それを見ていたアルデールが、怪訝な顔で問うてきた。
「どうするつもりなのだ?」
「バンダルクを奇襲するんですよ。本当に上手くいくかは、微妙ですけどね。さて、すぐに障壁を張った方がいいか?」
「よろしくお願いします。やはりきついです」
「少しでも休めただけ、上出来さ。それ、代わるぞ」
再び俺が障壁を張ると、カインたちはその場にへたり込んだ。
盾だけでは敵の攻撃を完全には防げず、それなりに被弾していたのだ。
すぐに彼らは、治癒ポーションで傷を癒やす。
「フウッ、ようやく人心地がつきました。やはりデイル様の障壁は偉大ですね」
「ご苦労さん。これも魔盾のおかげだけどな」
無属性魔法で障壁を張れる魔盾は、セイスで手に入れたものだ。
ひょんなことから入手できたこの魔道具は、実にいい仕事をしてくれる。
俺がそう謙遜すると、ようやく立ち直ったセティーリアからも褒められる。
「いかに魔道具を使っているとはいえ、デイル君の魔力量は相当なものだな。とても人族とは思えない」
「ええ、なんでか魔力量は多いんですよ。

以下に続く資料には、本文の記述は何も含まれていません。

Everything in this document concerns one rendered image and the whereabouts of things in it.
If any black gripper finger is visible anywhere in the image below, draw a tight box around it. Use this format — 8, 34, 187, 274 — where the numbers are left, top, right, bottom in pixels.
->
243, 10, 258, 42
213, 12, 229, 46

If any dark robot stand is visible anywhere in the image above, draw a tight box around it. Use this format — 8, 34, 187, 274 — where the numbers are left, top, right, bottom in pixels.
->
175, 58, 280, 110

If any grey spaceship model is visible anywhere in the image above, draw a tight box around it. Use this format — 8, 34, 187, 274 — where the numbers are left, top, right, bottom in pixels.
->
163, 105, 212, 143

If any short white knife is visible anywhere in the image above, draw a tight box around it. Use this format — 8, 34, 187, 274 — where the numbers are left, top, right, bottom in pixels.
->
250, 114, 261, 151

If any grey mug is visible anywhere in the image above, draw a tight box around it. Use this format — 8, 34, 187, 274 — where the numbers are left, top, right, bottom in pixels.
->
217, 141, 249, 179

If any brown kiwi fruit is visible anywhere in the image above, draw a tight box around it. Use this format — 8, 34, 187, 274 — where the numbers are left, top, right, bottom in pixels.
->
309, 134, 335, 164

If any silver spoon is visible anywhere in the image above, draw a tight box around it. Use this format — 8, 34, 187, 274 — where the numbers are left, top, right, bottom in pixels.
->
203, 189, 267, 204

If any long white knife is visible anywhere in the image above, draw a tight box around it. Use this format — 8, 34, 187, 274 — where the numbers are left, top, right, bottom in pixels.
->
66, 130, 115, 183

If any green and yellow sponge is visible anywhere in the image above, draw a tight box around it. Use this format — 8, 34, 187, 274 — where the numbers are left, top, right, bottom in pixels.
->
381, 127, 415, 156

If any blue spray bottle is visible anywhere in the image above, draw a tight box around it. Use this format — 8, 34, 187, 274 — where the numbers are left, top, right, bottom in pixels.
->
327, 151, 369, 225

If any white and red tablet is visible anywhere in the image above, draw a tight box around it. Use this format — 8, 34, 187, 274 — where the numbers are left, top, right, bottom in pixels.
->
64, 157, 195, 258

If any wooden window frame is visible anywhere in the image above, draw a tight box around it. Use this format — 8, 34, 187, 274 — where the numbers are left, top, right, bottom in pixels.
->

それにしても、バンダルクの方も勢いが衰えませんね」
「あれはバンダルクというよりも、宝珠に蓄積された魔力が暴走しているだけだ。そう簡単には止まらないだろうよ」
「そうなると、やはり奴を止める何かが必要か。先ほど出た宝玉栗鼠で、どうにかなるのか?」
アルデールの質問を聞いて、セティーリアが面白そうに言う。
「なんだ、アルデールには、あれがただのカーバンクルに見えるのか? お前もまだまだだな」
「えっ、そんなに変なことを言いましたか? たしかに言葉を解すし、妙に魔力は高いようでしたが……」
「フフフッ、まあ見ていろ……そろそろかな?」
「ええ、そろそろですね」
それから少しの間をおいて、バンダルクの背後で電撃が弾けた。
「グワッ!」
(うふふ~、容赦しないよ~)
バンダルクに覚られずにたどり着いたキョロが、渾身の雷撃を撃ち込んだのだ。
その姿はいつの間にか雷玉栗鼠になっており、彼の全力攻撃がほとばしる。
さすがのバンダルクも、背後からそれを浴びせられては敵わない。
大きく痙攣すると、宝珠を取り落とした。
「今だ、撃てっ!」
「はいです、兄様」
「あいよ!」
すかさず障壁を解除するやいなや、俺とリューナ、チェインは強魔弾を放った。
ほとんど殺すつもりで放ったそれはしかし、バンダルクを大きくはじき飛ばしただけだった。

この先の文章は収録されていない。